### REQUIRED WORK
All of the data needs to come back exactly as written.

### GIVEN INFORMATION
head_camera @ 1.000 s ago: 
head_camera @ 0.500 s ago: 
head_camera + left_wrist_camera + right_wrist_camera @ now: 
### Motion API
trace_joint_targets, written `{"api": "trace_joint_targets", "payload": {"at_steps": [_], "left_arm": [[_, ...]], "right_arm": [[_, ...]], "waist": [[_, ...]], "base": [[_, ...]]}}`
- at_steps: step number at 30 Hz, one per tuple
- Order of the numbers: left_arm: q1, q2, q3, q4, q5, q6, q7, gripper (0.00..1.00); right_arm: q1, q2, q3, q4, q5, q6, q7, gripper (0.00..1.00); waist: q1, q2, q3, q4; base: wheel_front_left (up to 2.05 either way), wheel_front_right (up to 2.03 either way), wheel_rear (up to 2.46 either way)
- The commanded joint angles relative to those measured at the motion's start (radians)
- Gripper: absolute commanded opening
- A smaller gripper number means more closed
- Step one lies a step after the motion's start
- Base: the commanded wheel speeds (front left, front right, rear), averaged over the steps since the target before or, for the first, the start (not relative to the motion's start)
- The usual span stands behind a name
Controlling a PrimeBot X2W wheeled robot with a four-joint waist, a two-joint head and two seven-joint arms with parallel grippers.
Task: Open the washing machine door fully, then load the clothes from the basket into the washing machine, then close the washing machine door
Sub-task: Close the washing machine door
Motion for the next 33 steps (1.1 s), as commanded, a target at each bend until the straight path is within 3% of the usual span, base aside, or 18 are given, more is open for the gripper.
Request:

### REPLY
head_camera @ 1.000 s ago: 
head_camera @ 0.500 s ago: 
head_camera + left_wrist_camera + right_wrist_camera @ now: 
### Motion API
trace_joint_targets, written `{"api": "trace_joint_targets", "payload": {"at_steps": [_], "left_arm": [[_, ...]], "right_arm": [[_, ...]], "waist": [[_, ...]], "base": [[_, ...]]}}`
- at_steps: step number at 30 Hz, one per tuple
- Order of the numbers: left_arm: q1, q2, q3, q4, q5, q6, q7, gripper (0.00..1.00); right_arm: q1, q2, q3, q4, q5, q6, q7, gripper (0.00..1.00); waist: q1, q2, q3, q4; base: wheel_front_left (up to 2.05 either way), wheel_front_right (up to 2.03 either way), wheel_rear (up to 2.46 either way)
- The commanded joint angles relative to those measured at the motion's start (radians)
- Gripper: absolute commanded opening
- A smaller gripper number means more closed
- Step one lies a step after the motion's start
- Base: the commanded wheel speeds (front left, front right, rear), averaged over the steps since the target before or, for the first, the start (not relative to the motion's start)
- The usual span stands behind a name
Controlling a PrimeBot X2W wheeled robot with a four-joint waist, a two-joint head and two seven-joint arms with parallel grippers.
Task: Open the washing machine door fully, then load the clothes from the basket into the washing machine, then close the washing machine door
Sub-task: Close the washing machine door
Motion for the next 33 steps (1.1 s), as commanded, a target at each bend until the straight path is within 3% of the usual span, base aside, or 18 are given, more is open for the gripper.
Request:

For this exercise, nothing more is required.